Saturday, September 8, 2012

A Season of Waiting

There is a season of waiting...

The Good Book makes much of this season. It begins with the waiting for the Messiah just after the Fall and it end with the waiting for the return of The King.

Abraham waiting a hundred years for Isaac to be, is lot of time. But 40 years of wandering about in a desert to reach the Promised Land is enough to make one cry. 

And yes, the desert. Why does it always have to be in the desert?

The strange thing about this desert is that it's not necessarily geographical. Jonah's desert was a the belly of a whale. A Whale! Have any of you ever got a chance to sniff the breadth of a blue whale!
Jesus had his desert in a garden.
The Mother of God had her's for three days in the house of John, son of Zebedee, before she saw her Son after she laid him in the tomb. 
And some of us find this desert in our very souls. A dryness that companionship and prayer does nothing to elevate.

Even the Saviour was alone in his waiting

And then there is the waiting... 

I personally dislike having to wait- whether be it in queues or for websites to load or for promises to unfold. Most of all, I dislike ambiguous waiting-in-the-dark type of situations! The kind where you do not know what is expected at the end of the wait. The wait would become a little bit less painful if at least you know what is expected, is to be. But strangely, that is not the hope that is promised to us.

"But if we hope for what we do not see, with perseverance we wait eagerly for it." - Rom 8:25 

 When I cannot see, it is to walk with eyes of faith. Blessed are those whose eyes are turned towards the Lord of Hosts and believe that good things await the righteous.

Sometimes, with waiting in the desert comes doubt and hopelessness. The death of hope where hope once was, only makes the darkness darker. This cynicism made Sarah laugh inside the tent. A defeatism that made Nathaniel wonder if even God could bring good out of Nazareth. Then there is regret, which caused the Israelites to murmur against Moses.

But in the waiting is purification. A deadening of the senses and awakening of the Spirit. A fullness that the saints speak of, in the midst of poverty.

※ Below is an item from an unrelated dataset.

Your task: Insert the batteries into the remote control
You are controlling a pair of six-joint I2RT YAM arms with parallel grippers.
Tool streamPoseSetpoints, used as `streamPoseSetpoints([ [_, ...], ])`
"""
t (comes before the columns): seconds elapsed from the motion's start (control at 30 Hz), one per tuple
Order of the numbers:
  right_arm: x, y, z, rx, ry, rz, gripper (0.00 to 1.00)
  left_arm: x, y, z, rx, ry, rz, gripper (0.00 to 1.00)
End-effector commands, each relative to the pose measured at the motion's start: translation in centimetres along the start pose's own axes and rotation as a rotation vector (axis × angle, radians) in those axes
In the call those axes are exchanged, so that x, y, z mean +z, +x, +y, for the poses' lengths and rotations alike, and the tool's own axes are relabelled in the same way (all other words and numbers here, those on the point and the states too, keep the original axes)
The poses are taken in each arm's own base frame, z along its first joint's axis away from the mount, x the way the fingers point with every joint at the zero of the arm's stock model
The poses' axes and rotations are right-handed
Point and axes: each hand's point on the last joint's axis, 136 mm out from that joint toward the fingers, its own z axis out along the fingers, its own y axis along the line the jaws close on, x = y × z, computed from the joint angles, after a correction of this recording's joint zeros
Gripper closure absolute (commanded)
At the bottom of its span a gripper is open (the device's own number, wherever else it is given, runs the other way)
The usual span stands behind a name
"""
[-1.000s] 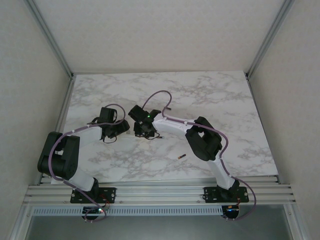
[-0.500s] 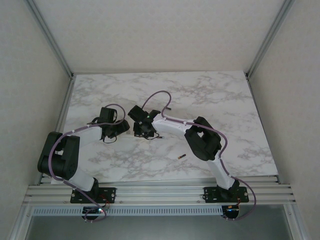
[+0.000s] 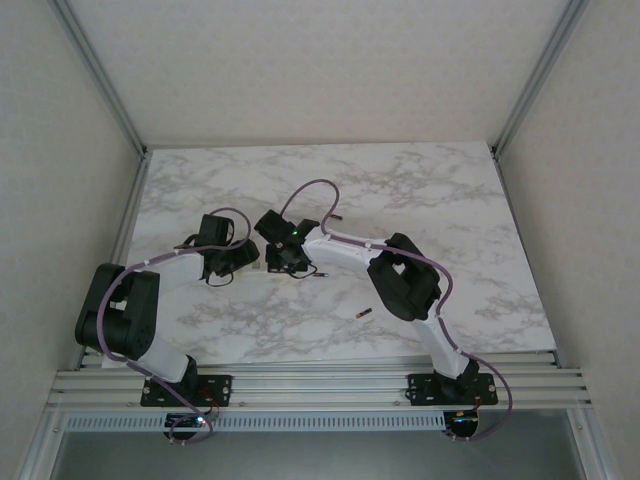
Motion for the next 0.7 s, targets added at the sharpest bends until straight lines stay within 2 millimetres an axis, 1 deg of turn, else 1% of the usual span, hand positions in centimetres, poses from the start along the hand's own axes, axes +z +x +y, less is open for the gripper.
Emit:
streamPoseSetpoints([
  [0.0, 2.0, -0.1, 0.3, -0.069, 0.004, -0.024, 0.87, 0.1, 0.8, 0.5, 0.001, -0.014, 0.020, 0.36],
  [0.2, 2.8, -1.0, 0.3, -0.111, -0.001, -0.088, 0.87, 0.2, 0.9, 0.5, 0.003, -0.012, 0.025, 0.36],
  [0.3, 3.5, -1.1, 0.7, -0.118, -0.021, -0.094, 0.87, 0.1, 0.9, 0.6, 0.008, -0.016, 0.024, 0.36],
  [0.4, 4.7, -0.4, 0.6, -0.104, -0.033, -0.080, 0.86, 0.1, 1.0, 0.6, 0.008, -0.017, 0.026, 0.36],
  [0.47, 5.1, 0.2, 0.6, -0.091, -0.042, -0.072, 0.84, 0.0, 0.9, 0.6, 0.007, -0.016, 0.024, 0.36],
  [0.57, 4.5, 0.7, 0.6, -0.070, -0.063, -0.065, 0.81, -0.1, 0.9, 0.6, 0.005, -0.015, 0.020, 0.36],
  [0.67, 2.8, 0.2, 1.1, -0.073, -0.073, -0.078, 0.79, 0.0, 0.8, 0.5, 0.008, -0.014, 0.022, 0.36],
])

God loves the desert. He knows that there can be no distractions and no other who can penetrate your soul as He could. There he will make you wait till your thirst for him is cleaned of every unworthy intention but to have him alone. In the desert you will learn the depth of your love for the Lord. You will understand hope, in no other way as from Hope himself. In the desert...

...he will come, like the bridegroom in the night, softly calling your name. You will not see him but you know that the Master is near. 

When the waiting is done and your cup is full, then will you understand, why the waiting, why the desert?